Question Posted Saturday December 29 2012, 3:22 pm
My brother and I don't always get along, but when we do, we're good friends. As siblings will do, we pick on each other all the time. I usually laugh his comments off, they don't bother me, but if I say anything to him, he flies into a rage, and starts attacking me. And occasionally he may have no reason to attack me, but he does anyway. When we were younger it was okay, because even though I'm a girl, I was always taller than him, but now he's put up weight and is at least twice as strong as I am. I have often received injuries from him; a cut all along my hairline when he banged my head against a door frame, a bruise on my upper-abdomen when he kicked me in the stomach, a bruise on my ear, bite marks on my legs, he knocked one of my baby teeth out when we were kids, amongst many other things.
I have told my parents about it, but my brother has always been the golden boy. They say that I probably provoked him. If I call the cops, I will be the one to get in trouble, so I don't think I can do that... To be honest, I'm not worried about myself, I'll be going to college next year and I'll see a lot less of him. However, I am worried that he will treat other women the way he has treated me all my life. How do I make him see how dangerous his behaviour is? (Please note that I've broached this topic with him before, but it only made the abuse worse.)

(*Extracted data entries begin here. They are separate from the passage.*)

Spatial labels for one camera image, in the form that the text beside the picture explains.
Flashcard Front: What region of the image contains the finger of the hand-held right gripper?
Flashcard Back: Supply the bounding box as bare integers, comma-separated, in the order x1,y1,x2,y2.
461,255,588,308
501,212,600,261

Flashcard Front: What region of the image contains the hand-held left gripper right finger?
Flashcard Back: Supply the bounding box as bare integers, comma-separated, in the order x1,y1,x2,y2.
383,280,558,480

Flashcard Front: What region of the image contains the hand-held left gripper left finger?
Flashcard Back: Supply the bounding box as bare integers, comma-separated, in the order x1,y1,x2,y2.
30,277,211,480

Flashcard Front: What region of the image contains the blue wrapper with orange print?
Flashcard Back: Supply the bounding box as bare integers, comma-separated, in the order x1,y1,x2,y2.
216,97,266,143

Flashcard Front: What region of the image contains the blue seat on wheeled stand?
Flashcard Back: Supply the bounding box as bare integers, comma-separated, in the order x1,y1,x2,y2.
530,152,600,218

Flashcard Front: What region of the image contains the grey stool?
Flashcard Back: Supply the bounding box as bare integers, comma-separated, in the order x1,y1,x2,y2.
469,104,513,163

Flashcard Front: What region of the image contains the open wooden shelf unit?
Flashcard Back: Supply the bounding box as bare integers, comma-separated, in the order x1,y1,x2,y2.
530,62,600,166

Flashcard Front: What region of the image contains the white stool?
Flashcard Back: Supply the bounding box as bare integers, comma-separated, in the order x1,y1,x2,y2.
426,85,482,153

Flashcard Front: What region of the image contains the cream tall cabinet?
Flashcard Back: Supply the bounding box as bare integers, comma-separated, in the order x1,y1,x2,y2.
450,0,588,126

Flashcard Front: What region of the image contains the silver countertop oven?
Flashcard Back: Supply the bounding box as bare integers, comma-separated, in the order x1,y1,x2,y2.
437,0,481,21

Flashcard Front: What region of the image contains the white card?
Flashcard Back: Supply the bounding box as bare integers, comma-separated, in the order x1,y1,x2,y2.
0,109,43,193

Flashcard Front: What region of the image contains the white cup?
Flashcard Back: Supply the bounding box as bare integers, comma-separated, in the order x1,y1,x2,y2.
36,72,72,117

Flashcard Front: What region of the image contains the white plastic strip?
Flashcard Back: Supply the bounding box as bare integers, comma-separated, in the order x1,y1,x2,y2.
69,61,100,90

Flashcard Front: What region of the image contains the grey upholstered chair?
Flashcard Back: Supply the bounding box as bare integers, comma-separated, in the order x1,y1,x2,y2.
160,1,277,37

If there is no other adult member of the family you can turn to who might talk to you parents for you such as an ,Aunt, Uncle or grandparent. Then the only other suggestion I can make is that you talk to a trusted teacher about this when you return to school next week. There are rules in place for teachers and school administrators to follow when students come to them with these types of problems.
Question: Does your brother have behavioral problems at school? If the answer is yes, then by you advising a teacher or your school principle of how he treats you at home. Your advising them of this will give them a better picture of your brother. They will then be better able not only to help and protect you but to get your brother the help he needs which your parents may be refusing to see that he needs. [ adviceman49's advice column | Ask adviceman49 A Question ]
AliO22 answered Sunday December 30 2012, 2:59 am: I am a little sister of 3 older brothers. My relationship with my middle brother is kind of like this but it never gets too physical. He can tease me anyway he wants but if I do the slightest thing to him he flys off the handle. I can't say anything without him going into a rage. I don't personally have parents that pick favorites but I have seen many who have. I know even if a brother with anger issues is in a great mood if you bring up anything wrong with him when he is in denial of he can still be very dangerous!! I think it sounds to me like your brother has serious psychological issues with his anger and needs to see a therapist. Chances are your brother won't accept the fact he needs help easily. Go to someone your brother listens to and will take advice from. I know that the sister is often not taken seriously by them in this situation. Whether it be a best friend an aunt etc. make sure you are also comfortable with them, sit down and tell then everything you said here. Add in specific examples and make your concern as clear as possible. Ask them to talk to your brother. This needs to be a person your brother would/could never hurt physically and they need to not mention you were involved in this for your safety. Once your brother knows that they are concerned, he can perhaps accept that there is something wrong with his anger and he needs help. And if he doesn't, try more and more people like that until he does. Maybe round up an intervention type set up of all the people he loves that his anger has affected negatively. The best thing for your brother is to work through his problems but that won't happen until he realizes that he has them and decides he wants to change. You can't force change. This is a very hard thing to deal with that should be approached very delicately. Feel free to message me. I hope this helps. Good luck:)
-Ali [ AliO22's advice column | Ask AliO22 A Question ]
Lenore answered Sunday December 30 2012, 1:58 am: I have an older sister and i'm the younger one...we would fight a lot like this too...not quite as bad but up there in the clouds with it. I think you need to come to him in a calmly matter when you both are in a good mood with each other. Tell him that he is your brother and you love him. You always will but you need to ask him why you guys always fight so much and hurt each other. Tell him it hurts your feelings and you dont want to leave for college knowing you might come home to fighting. See what he says the best time to talk is when you guys arnt fighting...Dont tell him you hate him ever..it could get worse...dont ever say you hope he dies..could get really worse or he could go kill himself. if this doesn't help you need to step up to the plate...if you're 18 you're an adult..you need to tell your parents to listen to you. Maybe you did provok him maybe not i wasnt there..but you need to make sure your parents listen to you and see how hurt you are. They are your parents and they need to care. They love you and hopefully will understand...I really hope i could help..from one hurt girl to another. Good luck!
Xui answered Sunday December 30 2012, 12:33 am: It is never okay to abuse someone even if your kids. If your brother is putting you in danger them you need to withdraw yourself from him and cut him out. Take pictures of the abuse and report him to the police. Grab a restraining order against him and change your way of contact.